OIL LEAK
Thanks and
Have An Easy Day
BTW, I suspect you're going to be pulling the engine to do this. It's not going to be an afternoon job, or even a weekend. Especially if you don't have every tool.
I would recommend not doing it unless you've got an alternate way of getting to work and/or the auto parts store, because my experience has been that when you get down that far into things, you will miss some crucial bit, something will stick, or just plain take a lot of time.
If you need to wait for a while, just add some Lucas oil stabilizer, which will minimize your leaks until you can fix it right.
-Remove radiator: optional (It makes a lot of room)
-Remove accessories
-remove the fan clutch
-remove the water pump
-remove the timing cover (you will break the gasket on the front of the oil pan, don't panic)
-clean all machined surfaces
-replace the front seal (if it has a grove on the crank you should use a speedy --sleeve or it will leak again. Have the speedy sleeve on hand before you start just in case. I didn't need one.)
-suck out as much coolant as you can
-without spraying brake cleaner in your oil pan wipe all oil off all of the "U" shaped part of the oil pan
-with a razor blade cut the old gasket where it goes between the block and the pan.
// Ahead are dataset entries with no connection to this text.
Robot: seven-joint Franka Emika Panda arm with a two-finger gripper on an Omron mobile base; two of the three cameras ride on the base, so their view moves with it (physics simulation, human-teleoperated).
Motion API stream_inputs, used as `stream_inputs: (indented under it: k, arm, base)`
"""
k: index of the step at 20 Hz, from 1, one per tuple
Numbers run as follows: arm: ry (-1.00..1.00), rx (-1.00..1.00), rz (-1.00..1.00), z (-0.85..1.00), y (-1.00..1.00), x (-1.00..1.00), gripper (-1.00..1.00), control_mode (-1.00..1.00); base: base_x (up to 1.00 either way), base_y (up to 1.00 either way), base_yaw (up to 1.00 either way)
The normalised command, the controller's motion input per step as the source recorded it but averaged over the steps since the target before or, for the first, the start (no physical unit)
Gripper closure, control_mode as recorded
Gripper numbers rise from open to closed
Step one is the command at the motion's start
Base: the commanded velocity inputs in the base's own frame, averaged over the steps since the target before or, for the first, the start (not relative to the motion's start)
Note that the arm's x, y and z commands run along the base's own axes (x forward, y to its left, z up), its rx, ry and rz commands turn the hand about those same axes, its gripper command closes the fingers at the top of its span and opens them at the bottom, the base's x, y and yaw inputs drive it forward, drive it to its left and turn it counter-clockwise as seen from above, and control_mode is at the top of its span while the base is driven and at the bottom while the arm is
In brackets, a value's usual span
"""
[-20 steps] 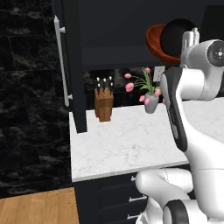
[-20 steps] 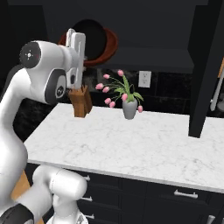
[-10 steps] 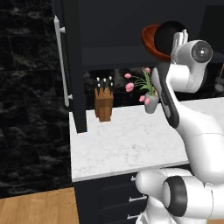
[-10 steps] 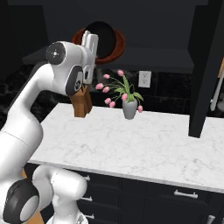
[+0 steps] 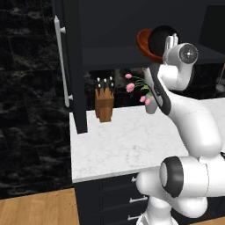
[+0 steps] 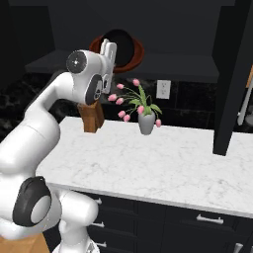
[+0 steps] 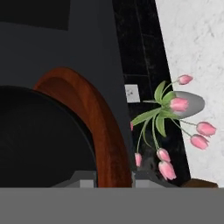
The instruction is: Pick up the bowls on the counter and stack them on top of one another in the open cabinet. Place the smaller bowl on top of the larger bowl.
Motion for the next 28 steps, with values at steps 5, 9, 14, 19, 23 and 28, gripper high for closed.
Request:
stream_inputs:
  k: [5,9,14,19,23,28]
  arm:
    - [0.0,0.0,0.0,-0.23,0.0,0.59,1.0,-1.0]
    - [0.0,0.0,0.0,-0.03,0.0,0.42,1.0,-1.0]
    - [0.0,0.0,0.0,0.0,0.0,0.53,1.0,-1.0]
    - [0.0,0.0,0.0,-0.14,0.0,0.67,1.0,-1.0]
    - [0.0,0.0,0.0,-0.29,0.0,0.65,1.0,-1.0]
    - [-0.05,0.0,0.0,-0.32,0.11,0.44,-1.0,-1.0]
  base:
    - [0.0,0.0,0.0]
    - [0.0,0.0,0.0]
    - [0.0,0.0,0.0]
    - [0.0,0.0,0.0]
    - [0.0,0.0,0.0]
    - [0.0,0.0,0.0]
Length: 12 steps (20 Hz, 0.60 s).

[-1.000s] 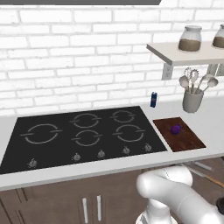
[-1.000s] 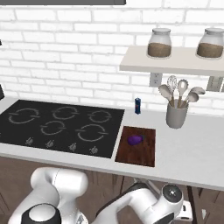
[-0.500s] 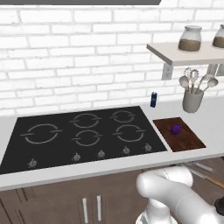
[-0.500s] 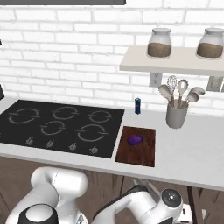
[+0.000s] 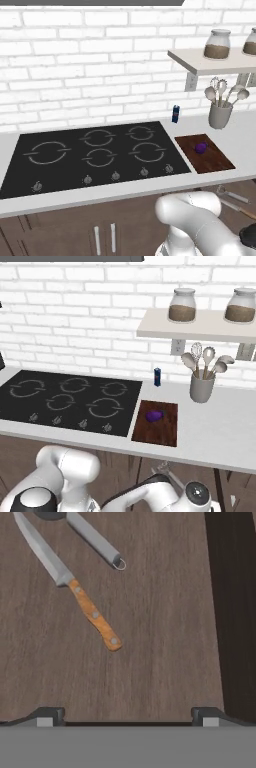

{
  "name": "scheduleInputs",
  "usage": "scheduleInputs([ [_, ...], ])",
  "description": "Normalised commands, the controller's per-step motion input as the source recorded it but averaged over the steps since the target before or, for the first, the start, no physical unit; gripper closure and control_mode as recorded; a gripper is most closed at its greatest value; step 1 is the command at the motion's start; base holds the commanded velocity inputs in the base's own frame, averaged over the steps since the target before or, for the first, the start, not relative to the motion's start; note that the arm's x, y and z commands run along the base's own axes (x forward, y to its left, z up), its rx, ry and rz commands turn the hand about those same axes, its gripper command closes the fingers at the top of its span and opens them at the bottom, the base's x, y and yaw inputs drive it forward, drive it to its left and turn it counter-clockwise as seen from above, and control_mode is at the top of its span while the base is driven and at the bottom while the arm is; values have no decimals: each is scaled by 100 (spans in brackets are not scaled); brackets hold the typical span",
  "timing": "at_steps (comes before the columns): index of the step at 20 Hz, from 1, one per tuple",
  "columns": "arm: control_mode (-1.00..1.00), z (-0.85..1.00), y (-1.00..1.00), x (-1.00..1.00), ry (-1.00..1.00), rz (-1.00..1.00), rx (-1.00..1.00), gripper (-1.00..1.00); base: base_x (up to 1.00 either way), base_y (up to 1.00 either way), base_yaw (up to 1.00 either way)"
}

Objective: Place the appropriate cutting tool for cutting the eggplant skin on the cutting board.

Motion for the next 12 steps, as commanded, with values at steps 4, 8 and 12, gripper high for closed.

-clean the part of the gasket you just cut thoroughly with brake cleaner (spray it on a rag and wipe, you don't want to spray it in the oil pan.)
-make a piece of cork gasket to fit that U shaped part (it must be an exact fit to mate with the part of the old gasket you cut with the razor blade.)
-liberally coat the gasket with RTV (don't go crazy but you need to have enough on there especially at the part where the "U" shaped gasket you made meets the old gasket.)
-Make extra double sure that there isn't any oil on the mating surfaces.
-make an RTV bead on the timing cover replace the timing cover. (make sure -that the "U" shaped piece of gasket you made stays in place.)
-replace all the other stuff.
-drive
I did this repair last winter and still no leaks. I know it is a little hokey but it worked for me and I did it in one evening and the next afternoon.
That process sounds pretty reasonable to me. Some of the gasser front seal kits come with the cork gasket to go around the shaft side of the cover and the instructions pretty much detail what you said, but this was for internal seals and not the pry-out type. The removal of the radiator will certainly help.
My manual says it can be performed in the truck and you pry the front seal out, without having to remove the front cover.
So, for those with more wisdom and experience, are there any restrictions that govern this task? What I mean is why, with all the room, would they advise removing the engine to replace the seal?
My guess that removing the engine is suggested because about 75% of people probably break the gasket removing the water pump or prying the seal out and they want you to replace the oil pan gasket.